◆ What you are asked to do ◆
Copy all the data exactly, except the pictures.
------------------------------------------------------------------------
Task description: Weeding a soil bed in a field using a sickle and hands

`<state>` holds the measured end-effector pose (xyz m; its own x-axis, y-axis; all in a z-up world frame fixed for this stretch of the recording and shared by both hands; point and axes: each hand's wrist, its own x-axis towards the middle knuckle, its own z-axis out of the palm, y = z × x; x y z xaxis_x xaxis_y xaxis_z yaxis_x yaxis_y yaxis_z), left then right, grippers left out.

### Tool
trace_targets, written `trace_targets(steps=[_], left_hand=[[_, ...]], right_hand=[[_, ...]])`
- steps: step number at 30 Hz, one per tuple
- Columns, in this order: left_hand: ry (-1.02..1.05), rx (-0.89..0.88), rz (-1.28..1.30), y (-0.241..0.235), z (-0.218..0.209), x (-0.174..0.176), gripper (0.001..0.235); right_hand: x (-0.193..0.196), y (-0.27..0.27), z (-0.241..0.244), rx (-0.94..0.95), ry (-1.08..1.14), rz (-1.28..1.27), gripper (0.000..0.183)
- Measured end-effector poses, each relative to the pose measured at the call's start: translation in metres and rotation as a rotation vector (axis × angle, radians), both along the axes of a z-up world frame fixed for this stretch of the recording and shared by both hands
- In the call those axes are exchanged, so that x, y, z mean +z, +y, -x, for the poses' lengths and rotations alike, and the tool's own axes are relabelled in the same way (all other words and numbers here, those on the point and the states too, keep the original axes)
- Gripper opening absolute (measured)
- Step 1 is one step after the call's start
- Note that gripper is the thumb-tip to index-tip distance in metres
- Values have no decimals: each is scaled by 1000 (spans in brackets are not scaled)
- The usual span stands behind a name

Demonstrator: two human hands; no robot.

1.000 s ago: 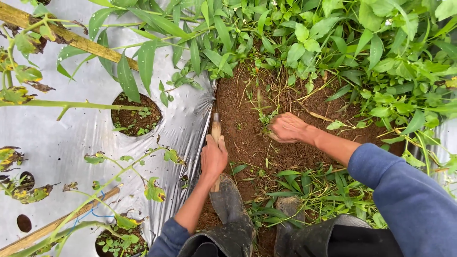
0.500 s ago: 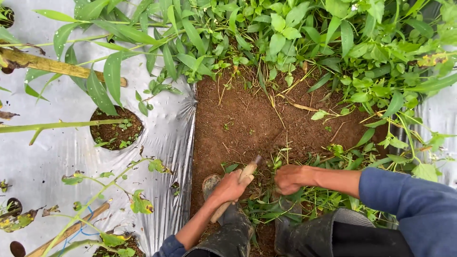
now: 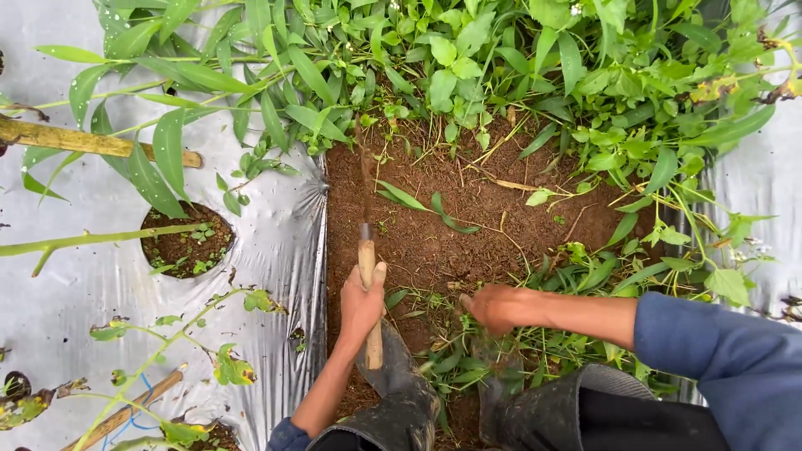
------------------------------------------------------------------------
◆ Finished exercise ◆
Task description: Weeding a soil bed in a field using a sickle and hands

`<state>` holds the measured end-effector pose (xyz m; its own x-axis, y-axis; all in a z-up world frame fixed for this stretch of the recording and shared by both hands; point and axes: each hand's wrist, its own x-axis towards the middle knuckle, its own z-axis out of the palm, y = z × x; x y z xaxis_x xaxis_y xaxis_z yaxis_x yaxis_y yaxis_z), left then right, grippers left out.

### Tool
trace_targets, written `trace_targets(steps=[_], left_hand=[[_, ...]], right_hand=[[_, ...]])`
- steps: step number at 30 Hz, one per tuple
- Columns, in this order: left_hand: ry (-1.02..1.05), rx (-0.89..0.88), rz (-1.28..1.30), y (-0.241..0.235), z (-0.218..0.209), x (-0.174..0.176), gripper (0.001..0.235); right_hand: x (-0.193..0.196), y (-0.27..0.27), z (-0.241..0.244), rx (-0.94..0.95), ry (-1.08..1.14), rz (-1.28..1.27), gripper (0.000..0.183)
- Measured end-effector poses, each relative to the pose measured at the call's start: translation in metres and rotation as a rotation vector (axis × angle, radians), both along the axes of a z-up world frame fixed for this stretch of the recording and shared by both hands
- In the call those axes are exchanged, so that x, y, z mean +z, +y, -x, for the poses' lengths and rotations alike, and the tool's own axes are relabelled in the same way (all other words and numbers here, those on the point and the states too, keep the original axes)
- Gripper opening absolute (measured)
- Step 1 is one step after the call's start
- Note that gripper is the thumb-tip to index-tip distance in metres
- Values have no decimals: each is scaled by 1000 (spans in brackets are not scaled)
- The usual span stands behind a name

Demonstrator: two human hands; no robot.

1.000 s ago: 
0.500 s ago: 
now: 

The answer has been given in full.